A due anni dal vulcanico "100% Yes", i londinesi Melt Yourself Down rispolverano il loro ricettario dance-punk/afrobeat. Lo fanno, in primo luogo, tornando a esibirsi dal vivo: 2020 e 2021 non hanno portato che una manciata di concerti, ma una raffica di live a marzo in Gran Bretagna li ha rimessi in pista. In scaletta, pezzi dai loro primi tre fulminanti dischi, ma anche dal nuovo "Pray For Me I Don't Fit In", uscito il 25 febbraio per la celebre label Decca.

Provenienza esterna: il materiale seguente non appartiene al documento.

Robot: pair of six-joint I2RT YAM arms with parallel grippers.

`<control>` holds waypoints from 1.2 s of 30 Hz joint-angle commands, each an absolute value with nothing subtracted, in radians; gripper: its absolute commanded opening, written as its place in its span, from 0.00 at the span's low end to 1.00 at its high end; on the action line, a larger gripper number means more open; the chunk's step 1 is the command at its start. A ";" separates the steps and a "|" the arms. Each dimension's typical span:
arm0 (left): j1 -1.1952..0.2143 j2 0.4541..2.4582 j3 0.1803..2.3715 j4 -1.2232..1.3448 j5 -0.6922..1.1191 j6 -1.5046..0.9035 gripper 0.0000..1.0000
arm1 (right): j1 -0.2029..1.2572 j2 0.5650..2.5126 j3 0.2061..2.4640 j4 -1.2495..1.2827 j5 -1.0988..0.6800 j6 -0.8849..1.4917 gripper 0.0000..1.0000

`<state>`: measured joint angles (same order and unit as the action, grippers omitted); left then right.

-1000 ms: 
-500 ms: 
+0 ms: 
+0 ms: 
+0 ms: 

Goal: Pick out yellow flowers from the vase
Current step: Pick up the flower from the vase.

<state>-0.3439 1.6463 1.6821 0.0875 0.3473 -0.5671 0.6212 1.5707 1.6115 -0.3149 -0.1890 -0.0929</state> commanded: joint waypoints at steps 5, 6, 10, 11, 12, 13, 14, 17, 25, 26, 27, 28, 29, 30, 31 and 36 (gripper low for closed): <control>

La formazione, alla sua essenza, è la stessa del precedente ellepì: i due fondatori Kushal Gaya e Pete Wareham (chitarra+voce e fiati+tastiere, rispettivamente), il batterista Adam Betts (Three Trapped Tigers, Shobaleader One), il sassofonista George Crowley, la bassista Ruth Goller. La musica, però, è cambiata. Se "100% Yes" colpiva con la sua esplosività, il nuovo album è più notturno. La prima reazione può essere di perplessità: abituati un afro-synth-punk dirompente, urbano e cosmopolita, può sembrare che le nuove tracce siano semplicemente deboli. Non è così. Sbalordiscono meno, è vero, ma premiano i riascolti.
La title track, a dirla tutta, non fa pensare a chissà quale cambio di rotta. Posta in apertura del disco, è anche il singolo di lancio e - fin dagli strepiti mondialisti in castigliano - rimanda al mood febbrile consueto per la band. La vena contestataria, in effetti, è rimasta una costante: è ben evidente anche in "Nightsiren", invettiva antifascista nella quale emerge anche l'umore claustrofobico presente pure in altri brani. In qualche episodio, l'inquietudine prende una piega grandiosa e un po' radioheadiana: saranno le armonie ambigue, ma sia le voci di sfondo di "Ghosts On The Run" che le stagnazioni elettroniche di "For Real" hanno l'aria enigmatica e avvolgente che da "Kid A" in poi ha marcato lo stile di Yorke & soci. Altrove, è invece l'elemento ossessivo a prevalere. Si vedano la nenia stordente "Ghosts On The Run" o il del tutto imprevisto boogie-kraut (!) di "Sunset Flip".
Su disco, i nuovi pezzi si svelano man mano e seducono con le loro atmosfere ombrose. Dal vivo, c'è però da scommettere che molti di loro si reinventino in una chiave diretta, investendo su groove e melodie e trasformandosi in efficacissimi schiacciasassi. Il drumming di Betts sa unire magistralmente convulsione e four-to-the-floor, e tra synth profondi e sassofoni baritoni la selva di sub-bass può facilmente farsi fitta e ipnotizzante. C’è solo da augurarsi di poterlo verificare a breve.